When is the golden age of rap music?

1. Introduction

I have a rap-enthusiast friend whom I have known for a long time. We became friends when we were still in kindergarten. Now he’s operating his own vintage outfit store. Every single time I visit him, he will definitely play some old school rap music in his store. Under his influence, I have get myself familiar with the names of those OG rappers such as Biggie, Tupac, and NWA.

Gradually, I notice that he seldom plays the “new style” rap songs such as mumble-rap and trap. One time I asked him why so, and he said “I just love the old school rap. They are much realer if you know what I mean.” Well, to be honest, I don’t, and that’s exactly why I’m writing this post to analyze the rap musics of different time. Hopefully, I can find out the golden age of rap music.

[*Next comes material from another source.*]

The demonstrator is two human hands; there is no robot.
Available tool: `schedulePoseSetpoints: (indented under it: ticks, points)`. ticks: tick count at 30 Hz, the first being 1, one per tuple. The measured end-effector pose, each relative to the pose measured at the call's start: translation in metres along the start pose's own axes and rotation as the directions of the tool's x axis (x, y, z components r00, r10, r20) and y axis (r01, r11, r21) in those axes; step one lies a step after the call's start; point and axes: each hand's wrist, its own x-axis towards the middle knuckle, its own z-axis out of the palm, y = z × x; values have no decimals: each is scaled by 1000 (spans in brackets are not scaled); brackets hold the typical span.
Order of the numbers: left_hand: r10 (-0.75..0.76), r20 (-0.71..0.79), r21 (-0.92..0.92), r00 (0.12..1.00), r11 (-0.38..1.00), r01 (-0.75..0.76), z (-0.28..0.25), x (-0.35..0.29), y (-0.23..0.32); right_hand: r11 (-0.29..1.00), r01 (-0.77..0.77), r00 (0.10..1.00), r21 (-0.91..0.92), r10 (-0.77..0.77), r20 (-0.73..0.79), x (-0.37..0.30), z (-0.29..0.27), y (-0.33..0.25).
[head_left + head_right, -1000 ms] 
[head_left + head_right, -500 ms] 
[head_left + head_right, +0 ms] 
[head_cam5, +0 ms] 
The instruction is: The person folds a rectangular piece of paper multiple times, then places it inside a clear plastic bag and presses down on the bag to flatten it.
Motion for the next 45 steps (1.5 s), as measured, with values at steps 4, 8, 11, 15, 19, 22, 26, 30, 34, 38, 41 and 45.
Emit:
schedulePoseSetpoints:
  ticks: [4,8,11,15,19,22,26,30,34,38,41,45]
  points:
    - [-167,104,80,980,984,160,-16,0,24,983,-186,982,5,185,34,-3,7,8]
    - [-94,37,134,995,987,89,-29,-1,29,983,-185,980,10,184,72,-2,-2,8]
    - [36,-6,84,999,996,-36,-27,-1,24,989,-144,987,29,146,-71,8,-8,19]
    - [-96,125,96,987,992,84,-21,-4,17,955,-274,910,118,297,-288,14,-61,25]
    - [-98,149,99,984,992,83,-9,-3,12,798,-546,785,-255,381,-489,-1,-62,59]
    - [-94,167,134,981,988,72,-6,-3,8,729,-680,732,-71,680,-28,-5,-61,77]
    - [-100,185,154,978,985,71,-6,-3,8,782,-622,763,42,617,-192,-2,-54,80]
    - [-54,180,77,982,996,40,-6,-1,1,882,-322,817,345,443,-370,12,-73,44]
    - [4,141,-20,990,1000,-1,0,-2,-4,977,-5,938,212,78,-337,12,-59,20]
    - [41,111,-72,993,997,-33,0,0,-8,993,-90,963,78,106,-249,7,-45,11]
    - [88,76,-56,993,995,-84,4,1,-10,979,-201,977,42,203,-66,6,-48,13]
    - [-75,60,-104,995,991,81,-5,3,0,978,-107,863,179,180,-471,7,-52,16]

2. Data analysis and visualization

2.1 Analysis on the poll datatset

library(tidyverse)
library(hrbrthemes)
library(gganimate)
library(plotly)
polls <- readr::read_csv('https://raw.githubusercontent.com/rfordatascience/tidytuesday/master/data/2020/2020-04-14/polls.csv')
rankings <- readr::read_csv('https://raw.githubusercontent.com/rfordatascience/tidytuesday/master/data/2020/2020-04-14/rankings.csv')

After importing the data, we first focus on the poll data since its sample size is larger. With the poll data, because the only variable that reflects the quality of these songs is rank, we will calculate the average ranking of the nominated songs for each year to show how the quality varies across time.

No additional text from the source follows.